Dass manch judenfeindliches Klischee hausgemacht war, zeigt die Geschichte von einem gerissenen Handwerker. Der Niederwerrner soll sich auf die Kunst verstanden haben, die Hörner alter Kühe glatt zu feilen und zu polieren, um sie dadurch jünger aussehen zu lassen: sehr zur Freude mancher Bauern aus der Umgebung. Die Tiere wurden dann von jüdischen Viehhändlern ahnungslos als Jungtiere weiterverkauft. Wenn so ein Betrug aufflog, geriet zwangsläufig der „schlechte Jud“ in Verdacht.

In Oberwerrn gab es schon früh Elektrizität, dank der heutigen Steinmetz-Mühle, in die Ferdinand Keil schon zu Beginn des Jahrhunderts eine Turbine eingebaut hatte. Bereits 1915 wurde mit dem Strom ganz Oberwerrn beliefert, später geriet der Betrieb in finanzielle Schieflage.

Ansgar Mauder erinnert daran, dass es schon 1914 die erste dorfeigene Wasserleitung gab, die Oberwerrner Wasserversorgung somit hundert Jahre alt ist, weit älter als in Niederwerrn. Anfang der 30er Jahre folgten die ersten Abwasserkanäle. Durch die schwere Eisenbahn-Flak am Oberwerrner Bahnhof und den nahen Geldersheimer Flugplatz war das Dorf ein Schauplatz der Luftschlacht um Schweinfurt. Dort, wo zwecks Tarnung des Flugplatzes Kunstnebel abgelassen wurde, soll der Boden bis heute verätzt sein.

Ein Oberwerrner schoss mit dem Zimmerstutzen auf Tiefflieger, in der Hoffnung, so die Amis zu vertreiben. In einer Scheune wurde ein Lazarett eingerichtet, bei den Luftangriffen flüchteten sich die Menschen in die großen Gewölbekeller, vor allem den Bierkeller des Wirtshauses Sankt Georg. „Die Kinder hüpften übermütig umher, füllten den anderen Kindern Kartoffeln in die Kapuzen und lachten schelmisch dabei“, so eine Erinnerung. Die verängstigten Erwachsenen beteten, weinten und ermahnten die Kinder, ruhig zu sein. Beim Oktoberangriff 1944 gab es zahlreiche Zerstörungen und Opfer, vor allem im Keller des Bochtler-Hauses, das einen Volltreffer erhielt: „Das Leid im Dorf war sehr groß.“

Viele kamen nur mit Schwarzschlachten über die Runden, ein schweres Vergehen in Zeiten streng rationierter Lebensmittel.
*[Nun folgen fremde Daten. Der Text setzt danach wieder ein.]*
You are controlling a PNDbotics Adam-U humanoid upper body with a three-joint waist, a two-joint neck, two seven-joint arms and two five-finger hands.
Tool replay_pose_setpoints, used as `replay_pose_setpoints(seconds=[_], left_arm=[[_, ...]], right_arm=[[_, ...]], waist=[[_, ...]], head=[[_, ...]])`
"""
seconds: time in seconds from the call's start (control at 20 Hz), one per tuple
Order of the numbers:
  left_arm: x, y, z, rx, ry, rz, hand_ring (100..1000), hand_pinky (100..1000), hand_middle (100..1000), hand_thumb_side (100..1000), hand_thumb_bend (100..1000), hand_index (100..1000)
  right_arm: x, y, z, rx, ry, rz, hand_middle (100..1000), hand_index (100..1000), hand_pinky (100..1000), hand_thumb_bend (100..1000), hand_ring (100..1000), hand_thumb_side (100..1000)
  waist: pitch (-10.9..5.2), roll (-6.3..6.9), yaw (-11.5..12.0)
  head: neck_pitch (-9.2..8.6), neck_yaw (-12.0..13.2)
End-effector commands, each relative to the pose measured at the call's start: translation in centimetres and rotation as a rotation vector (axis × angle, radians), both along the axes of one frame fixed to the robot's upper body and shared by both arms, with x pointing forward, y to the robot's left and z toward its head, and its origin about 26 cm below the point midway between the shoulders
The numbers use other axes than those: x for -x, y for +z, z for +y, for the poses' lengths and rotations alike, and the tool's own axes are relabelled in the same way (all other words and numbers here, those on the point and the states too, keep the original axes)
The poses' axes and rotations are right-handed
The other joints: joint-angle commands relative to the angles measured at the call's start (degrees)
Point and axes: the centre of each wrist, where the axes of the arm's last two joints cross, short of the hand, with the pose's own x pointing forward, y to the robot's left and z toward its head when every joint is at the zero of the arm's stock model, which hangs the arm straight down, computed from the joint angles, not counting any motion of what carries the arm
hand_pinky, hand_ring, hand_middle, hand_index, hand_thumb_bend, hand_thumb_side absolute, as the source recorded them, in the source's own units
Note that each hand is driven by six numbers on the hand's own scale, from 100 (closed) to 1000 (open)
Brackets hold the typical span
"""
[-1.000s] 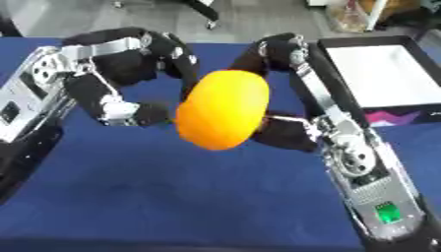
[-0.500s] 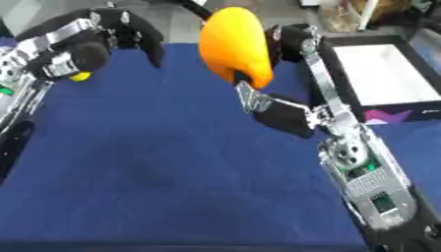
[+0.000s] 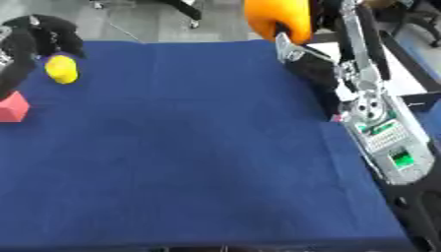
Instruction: Pick up the objects with one hand, pass them to the other hand, and then place them into the box on the other side of the table.
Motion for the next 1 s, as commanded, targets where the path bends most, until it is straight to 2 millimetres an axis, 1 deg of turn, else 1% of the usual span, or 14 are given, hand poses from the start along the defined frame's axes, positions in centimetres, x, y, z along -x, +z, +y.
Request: replay_pose_setpoints(seconds=[0.05, 0.2, 0.3, 0.4, 0.45, 0.55, 0.7, 0.85, 1.0], left_arm=[[1.6, 1.0, 1.0, 0.059, 0.083, -0.071, 631, 771, 631, 800, 426, 799], [2.6, 0.3, 0.7, 0.116, 0.125, -0.07, 631, 772, 631, 801, 424, 798], [3.0, 0.0, 0.2, 0.143, 0.145, -0.067, 631, 772, 631, 801, 424, 798], [3.1, -0.1, -0.2, 0.157, 0.162, -0.07, 631, 772, 631, 801, 424, 798], [3.1, -0.2, -0.4, 0.167, 0.172, -0.069, 631, 772, 630, 804, 423, 798], [3.3, -0.9, -0.9, 0.213, 0.184, -0.054, 631, 772, 631, 804, 422, 798], [3.5, -1.3, -1.9, 0.24, 0.191, -0.046, 631, 773, 631, 808, 421, 800], [3.5, -1.4, -2.5, 0.247, 0.183, -0.043, 632, 774, 632, 811, 419, 801], [3.6, -1.3, -2.8, 0.249, 0.174, -0.042, 633, 774, 633, 812, 419, 802]], right_arm=[[-1.3, 2.0, -2.5, -0.025, -0.12, -0.02, 226, 203, 387, 100, 386, 100], [-2.8, 2.9, -4.2, -0.065, -0.251, -0.01, 227, 204, 390, 100, 388, 100], [-3.7, 3.1, -5.0, -0.097, -0.331, 0.009, 227, 204, 391, 100, 389, 100], [-4.6, 2.9, -5.1, -0.101, -0.39, 0.029, 227, 204, 391, 100, 389, 100], [-5.1, 2.5, -5.2, -0.103, -0.41, 0.039, 239, 214, 411, 100, 406, 100], [-5.8, 1.6, -6.4, -0.148, -0.48, 0.087, 243, 217, 420, 100, 414, 100], [-6.8, 1.6, -8.7, -0.189, -0.582, 0.151, 256, 226, 445, 100, 433, 100], [-7.8, 1.4, -10.3, -0.161, -0.663, 0.233, 262, 234, 456, 100, 441, 100], [-8.7, 1.1, -11.6, -0.12, -0.743, 0.312, 269, 244, 460, 100, 445, 100]], waist=[[-0.4, 0.28, 0.3], [-0.21, 0.61, 1.03], [-0.13, 0.77, 1.51], [-0.13, 0.82, 1.64], [-0.03, 0.89, 1.77], [0.37, 1.08, 3.08], [0.87, 1.09, 4.66], [1.35, 1.15, 6.24], [1.66, 1.23, 7.31]], head=[[-0.12, -1.92], [-0.12, -4.22], [-0.12, -5.27], [-0.12, -5.54], [-0.12, -5.85], [-0.12, -7.45], [-0.12, -9.18], [-0.12, -10.29], [-0.12, -11.09]])
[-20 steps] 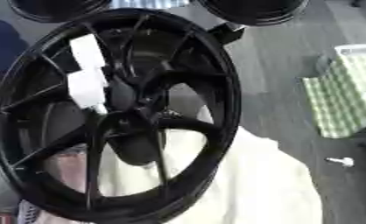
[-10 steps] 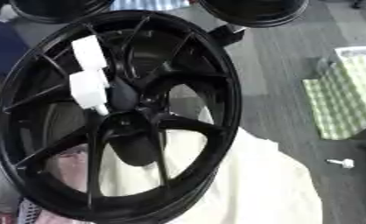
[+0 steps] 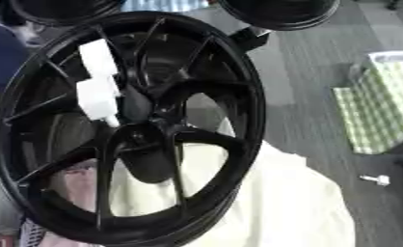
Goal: Pull the pin out of the wheel hub.
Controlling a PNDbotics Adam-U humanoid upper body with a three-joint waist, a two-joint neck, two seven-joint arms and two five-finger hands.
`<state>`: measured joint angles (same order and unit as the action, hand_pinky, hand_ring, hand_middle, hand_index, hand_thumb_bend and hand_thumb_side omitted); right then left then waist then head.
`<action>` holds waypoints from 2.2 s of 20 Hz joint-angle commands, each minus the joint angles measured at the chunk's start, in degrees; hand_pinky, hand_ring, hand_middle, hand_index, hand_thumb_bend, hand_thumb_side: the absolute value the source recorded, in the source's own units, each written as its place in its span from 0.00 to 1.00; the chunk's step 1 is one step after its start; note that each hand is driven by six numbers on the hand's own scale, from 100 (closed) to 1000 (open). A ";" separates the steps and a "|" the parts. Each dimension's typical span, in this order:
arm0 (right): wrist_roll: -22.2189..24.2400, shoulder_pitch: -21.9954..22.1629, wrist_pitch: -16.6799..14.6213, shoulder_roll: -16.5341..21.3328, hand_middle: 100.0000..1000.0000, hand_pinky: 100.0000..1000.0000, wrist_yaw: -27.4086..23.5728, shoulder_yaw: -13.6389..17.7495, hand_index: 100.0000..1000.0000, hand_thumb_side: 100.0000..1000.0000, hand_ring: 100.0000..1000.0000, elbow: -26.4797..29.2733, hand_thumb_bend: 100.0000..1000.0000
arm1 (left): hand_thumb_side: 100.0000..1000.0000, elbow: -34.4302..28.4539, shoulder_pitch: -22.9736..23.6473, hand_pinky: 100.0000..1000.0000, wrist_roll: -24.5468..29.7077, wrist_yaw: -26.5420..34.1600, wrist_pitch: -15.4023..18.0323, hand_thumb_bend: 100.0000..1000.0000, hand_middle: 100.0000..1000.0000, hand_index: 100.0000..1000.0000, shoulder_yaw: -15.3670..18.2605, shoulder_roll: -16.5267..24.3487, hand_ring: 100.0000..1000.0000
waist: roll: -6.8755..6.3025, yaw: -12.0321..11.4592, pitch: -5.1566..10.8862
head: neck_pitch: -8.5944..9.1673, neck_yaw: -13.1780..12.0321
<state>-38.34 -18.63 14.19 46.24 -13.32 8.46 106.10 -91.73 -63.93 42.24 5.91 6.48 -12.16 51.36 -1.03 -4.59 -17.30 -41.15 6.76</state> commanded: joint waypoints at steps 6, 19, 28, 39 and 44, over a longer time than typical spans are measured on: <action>0.08 -0.84 0.18 1.68 0.51 0.57 -0.02 0.30 0.63 0.43 0.62 0.56 0.00 | 0.00 -6.53 -0.40 0.87 9.53 -8.94 2.51 0.36 0.74 0.86 -3.43 2.22 0.84 | -0.16 0.21 0.73 | 0.97 0.23; 0.24 -1.07 0.14 1.68 0.51 0.56 -0.14 0.12 0.63 0.44 0.62 0.49 0.00 | 0.00 -7.96 -0.03 0.87 9.73 -11.99 5.63 0.45 0.75 0.83 -9.40 2.09 0.83 | -0.35 0.64 0.58 | 1.26 0.09; 0.19 -1.05 0.05 1.80 0.50 0.56 -0.21 0.10 0.63 0.44 0.62 0.40 0.00 | 0.00 -7.70 0.06 0.87 9.73 -13.09 7.17 0.45 0.75 0.82 -12.49 2.11 0.84 | -0.76 0.87 0.30 | 1.43 0.12; 0.05 -1.04 -0.18 2.23 0.50 0.56 -0.26 0.03 0.63 0.45 0.62 0.27 0.00 | 0.00 -13.31 4.77 0.87 9.73 -14.16 8.36 0.56 0.76 0.84 -12.27 7.08 0.85 | -1.86 0.82 -0.13 | 0.76 0.00; 0.27 -1.19 -0.19 2.14 0.50 0.56 -0.43 -0.21 0.63 0.45 0.62 0.27 0.00 | 0.00 -14.82 4.74 0.87 9.73 -14.52 8.35 0.57 0.75 0.85 -11.20 7.00 0.84 | -1.68 0.83 -0.21 | 1.03 -0.03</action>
<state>-38.19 -19.14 14.12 46.31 -13.60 7.90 106.07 -105.76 -58.21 50.47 -8.33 13.22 -24.79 56.57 -3.00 -3.81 -18.46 -40.64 6.86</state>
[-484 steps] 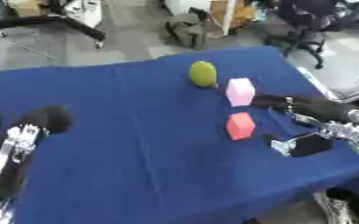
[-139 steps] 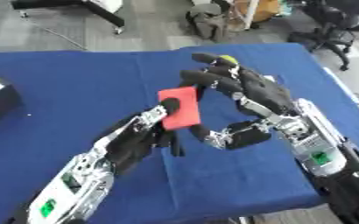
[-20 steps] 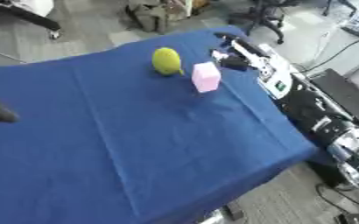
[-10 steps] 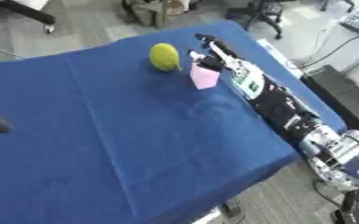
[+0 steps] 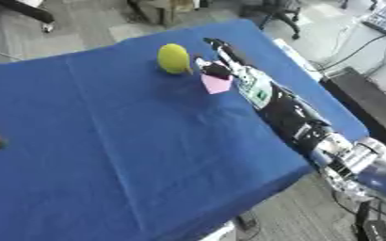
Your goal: Pick up the objects with one hand, pass them to the other hand, and then place them into the box on the other side of the table.
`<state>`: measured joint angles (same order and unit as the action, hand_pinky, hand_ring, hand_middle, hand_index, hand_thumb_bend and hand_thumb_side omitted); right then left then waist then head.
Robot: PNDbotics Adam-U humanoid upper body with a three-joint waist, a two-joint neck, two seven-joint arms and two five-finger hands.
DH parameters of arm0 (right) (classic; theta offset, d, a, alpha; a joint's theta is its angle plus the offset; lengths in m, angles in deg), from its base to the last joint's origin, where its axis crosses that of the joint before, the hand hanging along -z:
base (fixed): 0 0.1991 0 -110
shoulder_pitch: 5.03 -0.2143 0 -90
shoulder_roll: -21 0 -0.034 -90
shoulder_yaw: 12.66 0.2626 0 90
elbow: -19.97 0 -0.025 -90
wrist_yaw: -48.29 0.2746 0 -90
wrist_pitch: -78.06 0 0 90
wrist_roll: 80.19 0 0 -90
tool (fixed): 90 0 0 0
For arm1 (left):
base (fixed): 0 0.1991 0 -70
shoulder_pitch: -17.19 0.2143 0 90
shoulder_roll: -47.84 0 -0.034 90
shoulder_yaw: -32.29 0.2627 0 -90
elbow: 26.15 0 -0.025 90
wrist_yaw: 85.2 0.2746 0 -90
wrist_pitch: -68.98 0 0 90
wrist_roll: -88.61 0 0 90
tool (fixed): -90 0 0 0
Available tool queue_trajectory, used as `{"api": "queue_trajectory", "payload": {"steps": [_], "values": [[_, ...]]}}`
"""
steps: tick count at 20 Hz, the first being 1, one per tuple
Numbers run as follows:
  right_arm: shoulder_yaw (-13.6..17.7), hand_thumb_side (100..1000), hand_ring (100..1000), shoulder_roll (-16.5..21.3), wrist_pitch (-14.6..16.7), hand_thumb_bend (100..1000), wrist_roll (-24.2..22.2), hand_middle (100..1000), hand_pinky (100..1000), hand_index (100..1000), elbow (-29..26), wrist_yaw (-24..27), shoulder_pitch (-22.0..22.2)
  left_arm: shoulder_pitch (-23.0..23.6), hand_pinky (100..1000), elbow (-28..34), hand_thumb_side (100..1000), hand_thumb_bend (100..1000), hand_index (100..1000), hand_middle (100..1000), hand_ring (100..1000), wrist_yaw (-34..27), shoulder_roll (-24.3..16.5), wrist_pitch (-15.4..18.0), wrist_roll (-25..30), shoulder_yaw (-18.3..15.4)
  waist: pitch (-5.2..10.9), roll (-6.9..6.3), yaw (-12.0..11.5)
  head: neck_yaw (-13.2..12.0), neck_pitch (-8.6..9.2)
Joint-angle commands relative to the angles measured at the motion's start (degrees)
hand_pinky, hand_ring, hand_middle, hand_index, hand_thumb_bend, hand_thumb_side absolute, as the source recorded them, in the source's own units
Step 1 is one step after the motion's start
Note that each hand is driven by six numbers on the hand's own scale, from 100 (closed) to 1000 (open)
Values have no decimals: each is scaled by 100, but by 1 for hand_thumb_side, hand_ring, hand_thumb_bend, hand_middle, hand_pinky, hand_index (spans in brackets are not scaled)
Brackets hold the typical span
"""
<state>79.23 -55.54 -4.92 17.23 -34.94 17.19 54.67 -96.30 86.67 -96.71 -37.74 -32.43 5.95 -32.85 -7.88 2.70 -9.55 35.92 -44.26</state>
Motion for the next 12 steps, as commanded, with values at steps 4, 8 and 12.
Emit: {"api": "queue_trajectory", "payload": {"steps": [4,8,12], "values": [[-2,713,1000,149,-83,100,372,990,1000,1000,-50,-579,-46,-4,792,23,969,278,817,551,612,53,36,11,48,15,70,16,-7,13,14],[5,722,1000,140,-135,100,397,991,1000,1000,4,-683,-22,0,792,7,972,278,819,551,612,72,35,15,69,28,66,27,-17,12,14],[1,757,1000,123,-180,100,342,989,1000,1000,90,-702,11,-2,792,3,972,278,820,551,612,82,34,18,73,29,66,36,-19,18,14]]}}
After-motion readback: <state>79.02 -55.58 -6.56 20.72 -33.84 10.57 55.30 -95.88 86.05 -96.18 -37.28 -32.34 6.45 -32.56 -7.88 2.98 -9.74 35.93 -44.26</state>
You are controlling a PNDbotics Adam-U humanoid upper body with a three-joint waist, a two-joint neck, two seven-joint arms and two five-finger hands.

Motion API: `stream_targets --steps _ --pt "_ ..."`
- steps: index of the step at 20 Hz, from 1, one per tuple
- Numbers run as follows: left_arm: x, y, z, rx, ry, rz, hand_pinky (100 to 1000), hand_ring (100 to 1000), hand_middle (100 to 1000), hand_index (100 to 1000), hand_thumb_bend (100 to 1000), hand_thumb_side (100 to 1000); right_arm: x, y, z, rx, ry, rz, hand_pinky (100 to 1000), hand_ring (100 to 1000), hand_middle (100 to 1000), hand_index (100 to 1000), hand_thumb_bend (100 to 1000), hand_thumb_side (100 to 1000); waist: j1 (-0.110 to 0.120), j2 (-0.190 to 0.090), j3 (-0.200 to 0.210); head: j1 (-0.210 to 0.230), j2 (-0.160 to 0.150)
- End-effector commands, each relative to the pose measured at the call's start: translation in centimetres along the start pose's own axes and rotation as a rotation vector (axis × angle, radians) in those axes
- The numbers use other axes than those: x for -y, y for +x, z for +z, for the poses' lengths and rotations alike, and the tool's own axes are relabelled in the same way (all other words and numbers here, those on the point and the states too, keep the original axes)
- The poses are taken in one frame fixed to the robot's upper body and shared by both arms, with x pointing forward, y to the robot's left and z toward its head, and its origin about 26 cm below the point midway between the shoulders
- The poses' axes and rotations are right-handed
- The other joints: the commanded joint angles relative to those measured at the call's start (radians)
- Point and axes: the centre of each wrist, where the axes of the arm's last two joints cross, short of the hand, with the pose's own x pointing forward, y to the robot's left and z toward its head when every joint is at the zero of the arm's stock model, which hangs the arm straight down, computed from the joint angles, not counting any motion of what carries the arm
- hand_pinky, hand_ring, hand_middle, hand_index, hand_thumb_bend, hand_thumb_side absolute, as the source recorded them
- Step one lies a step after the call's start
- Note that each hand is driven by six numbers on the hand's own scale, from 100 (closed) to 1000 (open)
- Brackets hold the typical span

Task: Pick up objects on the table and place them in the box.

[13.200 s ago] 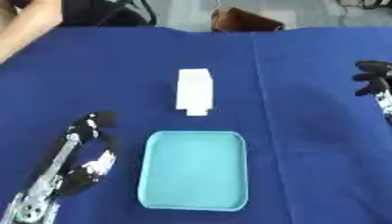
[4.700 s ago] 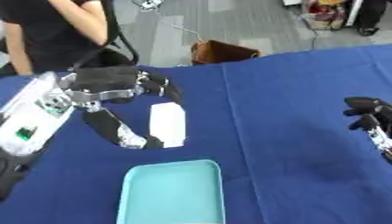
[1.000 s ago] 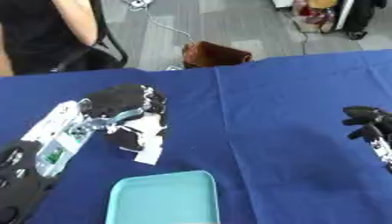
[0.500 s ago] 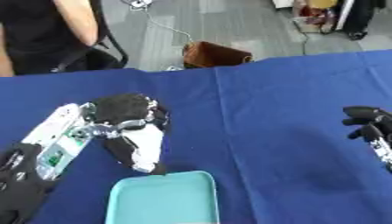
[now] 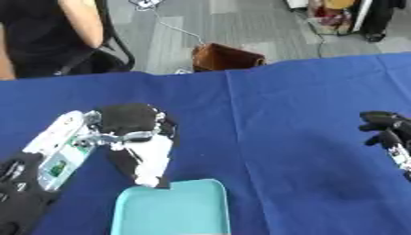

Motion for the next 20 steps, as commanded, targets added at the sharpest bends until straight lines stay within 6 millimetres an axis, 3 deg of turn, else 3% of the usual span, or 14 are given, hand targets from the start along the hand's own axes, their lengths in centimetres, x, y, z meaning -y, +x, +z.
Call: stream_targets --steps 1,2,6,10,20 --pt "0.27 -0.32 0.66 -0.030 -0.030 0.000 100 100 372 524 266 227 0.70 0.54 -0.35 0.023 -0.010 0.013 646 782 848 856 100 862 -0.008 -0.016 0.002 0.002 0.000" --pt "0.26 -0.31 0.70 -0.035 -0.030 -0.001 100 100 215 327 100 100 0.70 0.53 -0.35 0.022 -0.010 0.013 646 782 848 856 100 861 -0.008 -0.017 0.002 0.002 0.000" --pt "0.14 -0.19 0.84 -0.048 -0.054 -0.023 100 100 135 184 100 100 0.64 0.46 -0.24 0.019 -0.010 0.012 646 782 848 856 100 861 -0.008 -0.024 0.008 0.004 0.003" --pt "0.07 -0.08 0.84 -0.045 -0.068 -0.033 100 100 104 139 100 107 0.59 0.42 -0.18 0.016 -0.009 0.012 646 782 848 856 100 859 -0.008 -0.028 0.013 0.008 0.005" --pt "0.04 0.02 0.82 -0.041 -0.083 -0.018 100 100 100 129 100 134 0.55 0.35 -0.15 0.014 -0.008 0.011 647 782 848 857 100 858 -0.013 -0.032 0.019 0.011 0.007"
Am Ende organisierte Pfarrer Georg Lengler, der Englisch sprach, die Übergabe des Dorfes an die vorrückenden Amerikaner: „Darauf hängte jeder ein weißes Betttuch aus dem Fenster.“ Zwei Bomben-Blindgänger dienten später Kindern als Paddelboote auf der Wern.

321 Euro kommen an diesem Abend an Spenden zusammen, tausend Euro wurden schon zuvor gesammelt, Geld für Seniorengruppen in den Pfarreien Ober- und Niederwerrn.